The Minnesota House and Senate have a message for Congress: leave the business of regulating insurance to the states.
On May 15, the House and Senate passed a resolution memorializing Congress to oppose legislation that would create a national insurance charter. The resolution, passed 94-0 in the House and 65-0 in the Senate, argues that states are better regulators than the federal government.
As an example, it cites the failure of federal regulators to prevent the collapse of American International Group. While the part of AIG regulated by the federal government eventually had to be bailed out, the resolution notes, none of AIG’s 170 state-regulated insurance subsidiaries failed.
The text of the resolution further argues that setting up a national insurance regulating entity could lead to weaker regulations and could compromise consumer protections.

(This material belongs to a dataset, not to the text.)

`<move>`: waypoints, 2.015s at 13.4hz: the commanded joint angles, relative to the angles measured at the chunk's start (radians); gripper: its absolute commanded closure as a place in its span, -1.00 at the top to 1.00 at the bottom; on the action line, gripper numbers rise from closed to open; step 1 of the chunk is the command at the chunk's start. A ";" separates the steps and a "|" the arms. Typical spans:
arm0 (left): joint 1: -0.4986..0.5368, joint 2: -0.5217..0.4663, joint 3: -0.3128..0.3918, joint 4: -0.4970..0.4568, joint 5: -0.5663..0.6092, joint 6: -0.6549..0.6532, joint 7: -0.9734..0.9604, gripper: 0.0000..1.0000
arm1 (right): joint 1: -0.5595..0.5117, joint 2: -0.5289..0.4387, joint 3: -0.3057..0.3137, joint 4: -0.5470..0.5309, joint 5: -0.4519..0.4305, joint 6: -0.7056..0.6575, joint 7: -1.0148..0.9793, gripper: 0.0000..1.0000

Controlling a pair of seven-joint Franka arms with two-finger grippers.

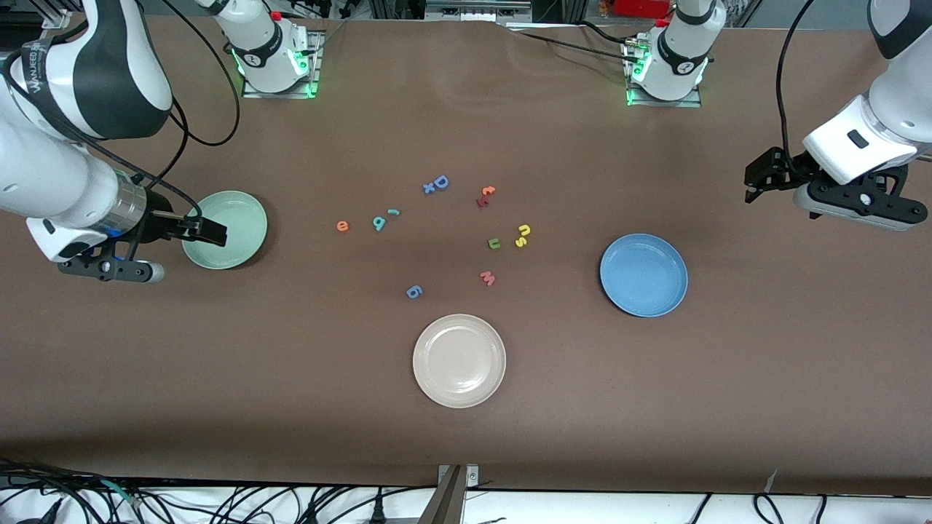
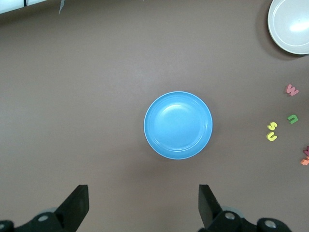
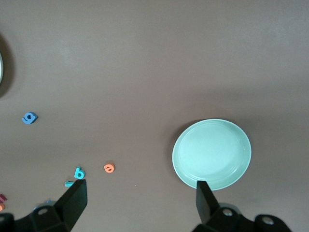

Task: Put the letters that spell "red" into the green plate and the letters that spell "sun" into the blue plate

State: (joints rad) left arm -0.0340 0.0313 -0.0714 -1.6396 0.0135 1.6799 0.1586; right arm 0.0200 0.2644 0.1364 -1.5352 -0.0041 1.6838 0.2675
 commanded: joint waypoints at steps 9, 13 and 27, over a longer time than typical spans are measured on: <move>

Rep. Joe Atkins (DFL-Inver Grove Heights), who sponsors the resolution with Sen. Linda Scheid (DFL-Brooklyn Park), said many industry groups have “expressed disinterest” in having the federal government regulate insurance.
“What is going on right now in Washington, D.C. is they want to take over regulation of the insurance law,” Atkins said, adding that the resolution has broad support from state legislatures and insurance regulators.
Some House members chose not to vote on the resolution. In general, some members view resolutions as being pointless or ineffective.
Among those not voting was Rep. Mark Buesgens (R-Jordan), who said he agreed with the underlying message of the resolution, but he doubted whether it would have an impact.